■ **PROBLEM STATEMENT**: Please reproduce the listing verbatim, without its images.

■ **SUPPLIED INFORMATION**:
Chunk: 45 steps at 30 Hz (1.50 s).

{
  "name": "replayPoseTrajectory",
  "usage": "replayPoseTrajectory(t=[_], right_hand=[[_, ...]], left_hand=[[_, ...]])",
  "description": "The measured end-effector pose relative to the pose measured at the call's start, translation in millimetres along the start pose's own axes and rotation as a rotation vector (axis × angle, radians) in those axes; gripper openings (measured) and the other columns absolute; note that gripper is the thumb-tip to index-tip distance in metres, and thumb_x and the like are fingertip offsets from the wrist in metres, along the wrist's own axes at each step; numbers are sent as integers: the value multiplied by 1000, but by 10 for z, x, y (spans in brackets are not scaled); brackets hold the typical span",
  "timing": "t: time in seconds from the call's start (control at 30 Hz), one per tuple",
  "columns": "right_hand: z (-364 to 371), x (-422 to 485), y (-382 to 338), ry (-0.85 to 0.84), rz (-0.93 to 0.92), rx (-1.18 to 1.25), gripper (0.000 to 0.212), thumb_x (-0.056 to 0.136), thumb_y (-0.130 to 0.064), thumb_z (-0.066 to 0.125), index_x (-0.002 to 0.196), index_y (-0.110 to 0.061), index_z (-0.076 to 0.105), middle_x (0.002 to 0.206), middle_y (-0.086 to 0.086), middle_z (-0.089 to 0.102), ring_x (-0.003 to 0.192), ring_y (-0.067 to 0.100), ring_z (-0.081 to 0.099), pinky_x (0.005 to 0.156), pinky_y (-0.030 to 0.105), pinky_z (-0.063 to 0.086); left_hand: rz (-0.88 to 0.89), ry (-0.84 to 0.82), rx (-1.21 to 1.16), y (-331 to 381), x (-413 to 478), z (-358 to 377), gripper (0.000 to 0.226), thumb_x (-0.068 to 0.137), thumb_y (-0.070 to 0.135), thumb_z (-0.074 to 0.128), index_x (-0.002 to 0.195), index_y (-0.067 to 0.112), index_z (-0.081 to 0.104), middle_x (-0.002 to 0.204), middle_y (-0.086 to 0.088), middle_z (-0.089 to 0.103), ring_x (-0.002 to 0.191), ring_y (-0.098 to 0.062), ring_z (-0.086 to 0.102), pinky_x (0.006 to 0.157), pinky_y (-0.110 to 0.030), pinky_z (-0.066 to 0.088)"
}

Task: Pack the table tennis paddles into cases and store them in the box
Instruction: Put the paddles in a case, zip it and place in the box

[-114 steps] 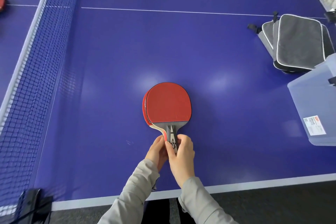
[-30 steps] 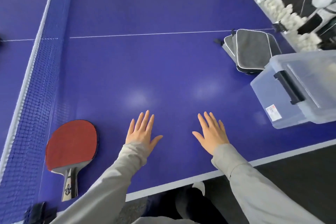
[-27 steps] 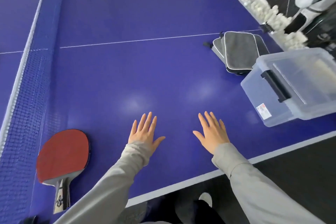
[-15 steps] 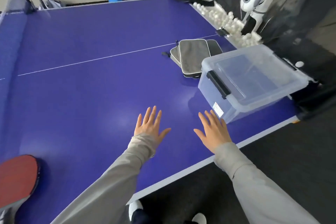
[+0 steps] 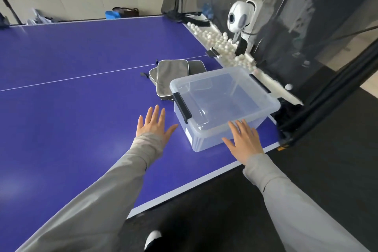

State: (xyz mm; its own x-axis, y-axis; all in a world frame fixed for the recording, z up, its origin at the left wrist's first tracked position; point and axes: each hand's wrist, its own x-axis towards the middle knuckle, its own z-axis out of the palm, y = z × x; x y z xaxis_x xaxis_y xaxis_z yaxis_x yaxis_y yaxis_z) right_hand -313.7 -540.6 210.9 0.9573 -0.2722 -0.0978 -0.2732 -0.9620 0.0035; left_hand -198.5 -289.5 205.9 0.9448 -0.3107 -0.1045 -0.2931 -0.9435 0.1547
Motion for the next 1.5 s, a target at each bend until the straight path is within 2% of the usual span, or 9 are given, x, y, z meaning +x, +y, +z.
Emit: replayPoseTrajectory(t=[0.37,0.53,0.7,0.83,0.97,1.1,1.27,1.5], right_hand=[[-82,985,316,18,-61,44,62,98,-50,30,150,-21,15,159,3,16,148,21,4,116,44,12],[-134,1485,436,13,-123,22,61,98,-50,29,150,-23,15,159,1,16,148,20,4,116,43,12],[-268,2026,350,22,-213,40,60,98,-48,31,150,-20,16,157,1,20,147,20,7,116,41,13],[-361,2524,190,44,-283,46,61,98,-47,34,149,-16,21,152,3,30,143,21,21,114,39,19],[-381,3123,-7,39,-314,132,60,97,-45,39,146,-11,29,144,7,42,133,26,34,108,38,29],[-327,3784,-246,-15,-276,151,56,96,-47,41,137,-8,41,134,12,49,125,31,40,97,42,36],[-102,4516,-563,-128,-178,215,59,94,-52,42,124,-3,52,129,17,53,124,35,41,98,44,37],[273,5122,-889,-269,21,337,78,88,-65,39,132,-1,45,138,17,46,131,33,37,105,44,31]], left_hand=[[-85,26,-123,504,885,90,77,91,65,23,151,22,2,160,6,-1,147,-14,-3,119,-42,6],[-195,29,-215,576,1398,66,79,91,63,27,151,18,2,160,5,1,147,-15,1,119,-42,10],[-294,28,-312,644,1861,16,80,91,64,29,150,14,8,158,1,14,145,-18,11,116,-42,18],[-391,25,-379,751,2115,77,82,89,65,31,148,11,15,151,-3,27,139,-21,25,107,-39,27],[-539,64,-420,786,2190,167,74,86,66,39,133,10,32,130,-5,43,123,-24,40,93,-38,36],[-624,78,-426,778,2200,190,77,80,71,44,128,11,36,122,-3,45,119,-22,41,93,-35,39],[-647,86,-455,753,2236,258,74,79,71,46,127,16,37,119,2,45,116,-18,43,91,-32,41],[-663,118,-483,715,2262,363,70,77,72,46,126,23,38,110,10,43,114,-13,45,82,-25,39]])
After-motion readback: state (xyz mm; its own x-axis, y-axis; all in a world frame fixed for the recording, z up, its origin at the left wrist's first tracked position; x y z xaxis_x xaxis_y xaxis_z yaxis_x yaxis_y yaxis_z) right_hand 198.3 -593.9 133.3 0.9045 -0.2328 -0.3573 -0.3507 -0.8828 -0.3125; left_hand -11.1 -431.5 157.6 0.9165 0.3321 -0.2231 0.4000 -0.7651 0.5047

■ **REPLY TO THE EXERCISE**:
Chunk: 45 steps at 30 Hz (1.50 s).

{
  "name": "replayPoseTrajectory",
  "usage": "replayPoseTrajectory(t=[_], right_hand=[[_, ...]], left_hand=[[_, ...]])",
  "description": "The measured end-effector pose relative to the pose measured at the call's start, translation in millimetres along the start pose's own axes and rotation as a rotation vector (axis × angle, radians) in those axes; gripper openings (measured) and the other columns absolute; note that gripper is the thumb-tip to index-tip distance in metres, and thumb_x and the like are fingertip offsets from the wrist in metres, along the wrist's own axes at each step; numbers are sent as integers: the value multiplied by 1000, but by 10 for z, x, y (spans in brackets are not scaled); brackets hold the typical span",
  "timing": "t: time in seconds from the call's start (control at 30 Hz), one per tuple",
  "columns": "right_hand: z (-364 to 371), x (-422 to 485), y (-382 to 338), ry (-0.85 to 0.84), rz (-0.93 to 0.92), rx (-1.18 to 1.25), gripper (0.000 to 0.212), thumb_x (-0.056 to 0.136), thumb_y (-0.130 to 0.064), thumb_z (-0.066 to 0.125), index_x (-0.002 to 0.196), index_y (-0.110 to 0.061), index_z (-0.076 to 0.105), middle_x (0.002 to 0.206), middle_y (-0.086 to 0.086), middle_z (-0.089 to 0.102), ring_x (-0.003 to 0.192), ring_y (-0.067 to 0.100), ring_z (-0.081 to 0.099), pinky_x (0.005 to 0.156), pinky_y (-0.030 to 0.105), pinky_z (-0.063 to 0.086); left_hand: rz (-0.88 to 0.89), ry (-0.84 to 0.82), rx (-1.21 to 1.16), y (-331 to 381), x (-413 to 478), z (-358 to 377), gripper (0.000 to 0.226), thumb_x (-0.068 to 0.137), thumb_y (-0.070 to 0.135), thumb_z (-0.074 to 0.128), index_x (-0.002 to 0.195), index_y (-0.067 to 0.112), index_z (-0.081 to 0.104), middle_x (-0.002 to 0.204), middle_y (-0.086 to 0.088), middle_z (-0.089 to 0.103), ring_x (-0.002 to 0.191), ring_y (-0.098 to 0.062), ring_z (-0.086 to 0.102), pinky_x (0.006 to 0.157), pinky_y (-0.110 to 0.030), pinky_z (-0.066 to 0.088)"
}

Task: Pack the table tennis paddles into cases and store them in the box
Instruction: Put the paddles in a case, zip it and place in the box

[-114 steps] 
[-30 steps] 
[-27 steps] 
[-15 steps] 
[+0 steps] 

State: (xyz mm; its own x-axis, y-axis; all in a world frame fixed for the recording, z up, its origin at the left wrist's first tracked position; point and axes: each hand's wrist, its own x-axis towards the middle knuckle, its own z-axis out of the palm, y = z × x; x y z xaxis_x xaxis_y xaxis_z yaxis_x yaxis_y yaxis_z) right_hand -313.7 -540.6 210.9 0.9573 -0.2722 -0.0978 -0.2732 -0.9620 0.0035; left_hand -198.5 -289.5 205.9 0.9448 -0.3107 -0.1045 -0.2931 -0.9435 0.1547
Motion for the next 1.5 s, a target at each bend until the straight path is within 2% of the usual span, or 9 are given, x, y, z meaning +x, +y, +z.
Emit: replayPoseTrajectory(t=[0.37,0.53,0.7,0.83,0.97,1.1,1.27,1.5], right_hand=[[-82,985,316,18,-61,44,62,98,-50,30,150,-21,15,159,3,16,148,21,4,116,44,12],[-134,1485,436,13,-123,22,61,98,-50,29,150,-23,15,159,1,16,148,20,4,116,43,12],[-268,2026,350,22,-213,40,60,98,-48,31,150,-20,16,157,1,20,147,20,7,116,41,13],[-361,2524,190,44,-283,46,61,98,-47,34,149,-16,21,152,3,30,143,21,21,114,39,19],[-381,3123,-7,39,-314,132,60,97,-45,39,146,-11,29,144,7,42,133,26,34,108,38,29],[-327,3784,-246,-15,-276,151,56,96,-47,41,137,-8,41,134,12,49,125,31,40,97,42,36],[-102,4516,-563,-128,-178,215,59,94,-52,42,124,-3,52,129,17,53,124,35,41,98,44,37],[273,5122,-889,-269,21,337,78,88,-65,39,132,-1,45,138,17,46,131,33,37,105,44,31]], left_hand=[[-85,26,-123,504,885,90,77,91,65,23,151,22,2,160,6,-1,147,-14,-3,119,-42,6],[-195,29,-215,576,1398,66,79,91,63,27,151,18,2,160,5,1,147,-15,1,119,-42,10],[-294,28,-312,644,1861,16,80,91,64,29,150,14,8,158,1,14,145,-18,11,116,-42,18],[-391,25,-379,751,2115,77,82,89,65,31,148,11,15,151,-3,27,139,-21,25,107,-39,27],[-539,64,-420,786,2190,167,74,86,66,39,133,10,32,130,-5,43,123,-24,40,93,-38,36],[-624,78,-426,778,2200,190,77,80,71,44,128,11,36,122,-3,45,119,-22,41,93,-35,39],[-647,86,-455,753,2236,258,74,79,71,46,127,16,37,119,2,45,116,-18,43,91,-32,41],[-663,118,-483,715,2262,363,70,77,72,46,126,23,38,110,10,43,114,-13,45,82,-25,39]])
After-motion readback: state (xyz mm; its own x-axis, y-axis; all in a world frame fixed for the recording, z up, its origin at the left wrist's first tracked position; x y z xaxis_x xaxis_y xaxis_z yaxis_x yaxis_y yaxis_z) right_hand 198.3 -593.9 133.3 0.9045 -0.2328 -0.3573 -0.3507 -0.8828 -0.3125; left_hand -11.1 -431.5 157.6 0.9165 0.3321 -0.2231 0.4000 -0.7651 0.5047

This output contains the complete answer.